=== Exercise details ===
Starting at the line with "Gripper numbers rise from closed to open" and going on through the line with "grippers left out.", reproduce each line in the records below exactly and nothing more.

=== Task data ===
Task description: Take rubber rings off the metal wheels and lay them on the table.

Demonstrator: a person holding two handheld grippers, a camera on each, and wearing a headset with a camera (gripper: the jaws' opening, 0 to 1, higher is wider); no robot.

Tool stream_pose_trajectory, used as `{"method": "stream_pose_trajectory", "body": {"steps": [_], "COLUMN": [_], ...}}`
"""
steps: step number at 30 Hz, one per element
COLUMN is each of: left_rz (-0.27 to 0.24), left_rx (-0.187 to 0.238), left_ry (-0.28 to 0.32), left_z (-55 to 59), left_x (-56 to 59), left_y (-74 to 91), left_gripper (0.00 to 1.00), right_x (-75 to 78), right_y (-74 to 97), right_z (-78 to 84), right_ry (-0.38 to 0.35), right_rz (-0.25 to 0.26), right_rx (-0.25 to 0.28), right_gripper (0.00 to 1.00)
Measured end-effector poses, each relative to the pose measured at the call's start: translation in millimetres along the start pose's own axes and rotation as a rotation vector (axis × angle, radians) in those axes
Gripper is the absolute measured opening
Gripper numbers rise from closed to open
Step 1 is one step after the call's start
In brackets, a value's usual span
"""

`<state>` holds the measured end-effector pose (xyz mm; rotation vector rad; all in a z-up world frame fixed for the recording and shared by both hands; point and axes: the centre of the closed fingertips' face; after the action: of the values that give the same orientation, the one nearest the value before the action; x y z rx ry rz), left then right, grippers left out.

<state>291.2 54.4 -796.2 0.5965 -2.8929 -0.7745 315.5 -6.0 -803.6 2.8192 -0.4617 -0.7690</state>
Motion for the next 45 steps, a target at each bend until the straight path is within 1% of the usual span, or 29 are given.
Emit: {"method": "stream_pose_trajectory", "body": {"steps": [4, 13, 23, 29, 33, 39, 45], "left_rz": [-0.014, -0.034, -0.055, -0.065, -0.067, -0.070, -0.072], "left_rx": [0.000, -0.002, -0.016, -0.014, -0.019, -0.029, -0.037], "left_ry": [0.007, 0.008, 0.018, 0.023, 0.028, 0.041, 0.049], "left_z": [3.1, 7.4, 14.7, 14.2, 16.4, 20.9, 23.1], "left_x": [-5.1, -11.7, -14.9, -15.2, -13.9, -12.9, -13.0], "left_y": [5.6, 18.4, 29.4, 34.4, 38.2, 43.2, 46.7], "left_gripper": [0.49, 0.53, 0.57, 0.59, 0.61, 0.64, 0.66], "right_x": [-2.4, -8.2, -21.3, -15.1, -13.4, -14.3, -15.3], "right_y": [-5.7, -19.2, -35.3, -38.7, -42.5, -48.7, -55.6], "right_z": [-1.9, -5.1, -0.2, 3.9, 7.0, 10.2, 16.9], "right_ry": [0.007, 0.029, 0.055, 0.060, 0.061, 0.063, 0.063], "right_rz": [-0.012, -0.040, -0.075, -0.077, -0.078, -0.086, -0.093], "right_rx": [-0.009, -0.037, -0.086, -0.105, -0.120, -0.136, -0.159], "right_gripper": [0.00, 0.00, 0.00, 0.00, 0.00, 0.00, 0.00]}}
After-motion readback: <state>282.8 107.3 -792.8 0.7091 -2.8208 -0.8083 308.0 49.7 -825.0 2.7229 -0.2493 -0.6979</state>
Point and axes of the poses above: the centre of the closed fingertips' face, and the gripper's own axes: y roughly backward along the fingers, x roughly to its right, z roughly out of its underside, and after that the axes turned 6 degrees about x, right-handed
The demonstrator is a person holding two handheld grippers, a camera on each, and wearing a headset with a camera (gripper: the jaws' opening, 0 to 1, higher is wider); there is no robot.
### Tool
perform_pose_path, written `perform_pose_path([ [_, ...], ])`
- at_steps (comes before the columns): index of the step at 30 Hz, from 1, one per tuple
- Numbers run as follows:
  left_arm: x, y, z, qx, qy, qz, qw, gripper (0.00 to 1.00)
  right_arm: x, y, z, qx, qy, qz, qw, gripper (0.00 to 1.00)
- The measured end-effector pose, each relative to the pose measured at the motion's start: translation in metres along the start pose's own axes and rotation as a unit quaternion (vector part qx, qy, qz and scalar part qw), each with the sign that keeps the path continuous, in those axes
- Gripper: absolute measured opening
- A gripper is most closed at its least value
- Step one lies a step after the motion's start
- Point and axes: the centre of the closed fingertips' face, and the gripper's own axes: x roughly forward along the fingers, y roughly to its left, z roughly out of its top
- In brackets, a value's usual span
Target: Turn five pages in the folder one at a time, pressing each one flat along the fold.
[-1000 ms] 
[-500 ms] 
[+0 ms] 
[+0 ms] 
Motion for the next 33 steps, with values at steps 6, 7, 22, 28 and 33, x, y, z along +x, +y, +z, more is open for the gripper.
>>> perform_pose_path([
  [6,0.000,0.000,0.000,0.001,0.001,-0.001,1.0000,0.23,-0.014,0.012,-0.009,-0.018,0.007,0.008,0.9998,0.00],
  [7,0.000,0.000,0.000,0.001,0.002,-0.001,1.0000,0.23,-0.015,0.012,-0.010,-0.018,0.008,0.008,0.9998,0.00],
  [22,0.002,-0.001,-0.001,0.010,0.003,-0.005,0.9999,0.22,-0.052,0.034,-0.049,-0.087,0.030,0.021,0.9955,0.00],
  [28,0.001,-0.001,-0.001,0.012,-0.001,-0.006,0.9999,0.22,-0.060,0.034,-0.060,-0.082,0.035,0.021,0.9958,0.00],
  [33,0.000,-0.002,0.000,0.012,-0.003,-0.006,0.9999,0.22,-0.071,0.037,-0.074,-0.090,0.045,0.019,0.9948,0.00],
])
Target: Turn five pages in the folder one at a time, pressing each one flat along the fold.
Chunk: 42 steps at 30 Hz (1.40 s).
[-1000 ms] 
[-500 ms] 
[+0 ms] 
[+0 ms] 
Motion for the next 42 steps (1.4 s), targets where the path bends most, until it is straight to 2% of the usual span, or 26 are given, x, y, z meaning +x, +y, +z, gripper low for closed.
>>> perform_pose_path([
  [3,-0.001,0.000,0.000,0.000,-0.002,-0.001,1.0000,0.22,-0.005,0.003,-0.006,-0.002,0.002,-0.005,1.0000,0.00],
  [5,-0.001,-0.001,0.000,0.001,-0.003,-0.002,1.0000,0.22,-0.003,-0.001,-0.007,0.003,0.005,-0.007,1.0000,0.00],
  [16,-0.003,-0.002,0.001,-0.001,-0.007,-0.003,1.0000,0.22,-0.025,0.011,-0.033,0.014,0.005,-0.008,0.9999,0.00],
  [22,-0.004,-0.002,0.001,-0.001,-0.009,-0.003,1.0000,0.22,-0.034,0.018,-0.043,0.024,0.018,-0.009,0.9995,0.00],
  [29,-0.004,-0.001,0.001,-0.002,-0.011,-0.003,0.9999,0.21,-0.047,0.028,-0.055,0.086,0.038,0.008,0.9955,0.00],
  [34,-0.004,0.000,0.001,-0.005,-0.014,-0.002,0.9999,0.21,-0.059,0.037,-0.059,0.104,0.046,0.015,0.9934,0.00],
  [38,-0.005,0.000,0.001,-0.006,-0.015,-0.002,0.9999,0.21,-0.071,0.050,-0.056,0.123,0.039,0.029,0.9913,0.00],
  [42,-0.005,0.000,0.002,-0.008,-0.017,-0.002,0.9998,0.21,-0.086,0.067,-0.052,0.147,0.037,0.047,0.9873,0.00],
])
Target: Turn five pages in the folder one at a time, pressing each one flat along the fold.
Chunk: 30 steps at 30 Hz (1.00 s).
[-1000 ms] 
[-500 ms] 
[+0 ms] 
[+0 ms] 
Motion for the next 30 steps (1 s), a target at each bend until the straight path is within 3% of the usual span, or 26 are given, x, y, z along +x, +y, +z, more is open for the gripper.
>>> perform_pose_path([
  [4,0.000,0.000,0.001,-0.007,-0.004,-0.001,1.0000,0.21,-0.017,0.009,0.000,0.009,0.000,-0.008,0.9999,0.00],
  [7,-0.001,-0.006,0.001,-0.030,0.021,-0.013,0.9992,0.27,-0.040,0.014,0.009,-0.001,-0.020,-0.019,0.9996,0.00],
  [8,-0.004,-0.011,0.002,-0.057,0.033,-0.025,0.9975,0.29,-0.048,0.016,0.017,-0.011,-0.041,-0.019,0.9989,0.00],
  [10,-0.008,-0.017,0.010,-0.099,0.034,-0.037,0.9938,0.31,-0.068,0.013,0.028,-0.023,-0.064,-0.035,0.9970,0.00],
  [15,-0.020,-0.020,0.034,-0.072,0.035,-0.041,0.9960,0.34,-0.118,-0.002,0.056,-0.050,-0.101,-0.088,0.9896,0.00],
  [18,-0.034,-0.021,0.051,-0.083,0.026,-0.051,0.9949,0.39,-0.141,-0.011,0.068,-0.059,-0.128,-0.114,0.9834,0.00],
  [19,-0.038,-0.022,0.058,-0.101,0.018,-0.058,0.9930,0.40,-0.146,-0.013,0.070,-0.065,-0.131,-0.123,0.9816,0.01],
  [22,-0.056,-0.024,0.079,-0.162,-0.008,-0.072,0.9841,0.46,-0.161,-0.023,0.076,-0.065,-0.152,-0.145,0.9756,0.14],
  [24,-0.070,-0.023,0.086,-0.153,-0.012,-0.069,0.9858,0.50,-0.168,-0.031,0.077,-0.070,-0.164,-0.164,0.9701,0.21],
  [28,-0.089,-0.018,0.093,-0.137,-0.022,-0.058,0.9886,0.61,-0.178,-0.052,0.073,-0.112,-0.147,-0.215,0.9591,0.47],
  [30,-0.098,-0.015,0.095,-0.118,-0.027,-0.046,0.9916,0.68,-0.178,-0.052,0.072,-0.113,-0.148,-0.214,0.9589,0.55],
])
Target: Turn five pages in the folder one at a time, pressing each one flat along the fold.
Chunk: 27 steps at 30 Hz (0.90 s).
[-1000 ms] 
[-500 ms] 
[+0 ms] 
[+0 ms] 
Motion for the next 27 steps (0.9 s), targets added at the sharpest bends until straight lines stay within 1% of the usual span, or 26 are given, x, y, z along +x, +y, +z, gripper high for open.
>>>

=== Expected answer ===
Gripper numbers rise from closed to open
Step 1 is one step after the call's start
In brackets, a value's usual span
"""

`<state>` holds the measured end-effector pose (xyz mm; rotation vector rad; all in a z-up world frame fixed for the recording and shared by both hands; point and axes: the centre of the closed fingertips' face; after the action: of the values that give the same orientation, the one nearest the value before the action; x y z rx ry rz), left then right, grippers left out.

This exercise requires no further work.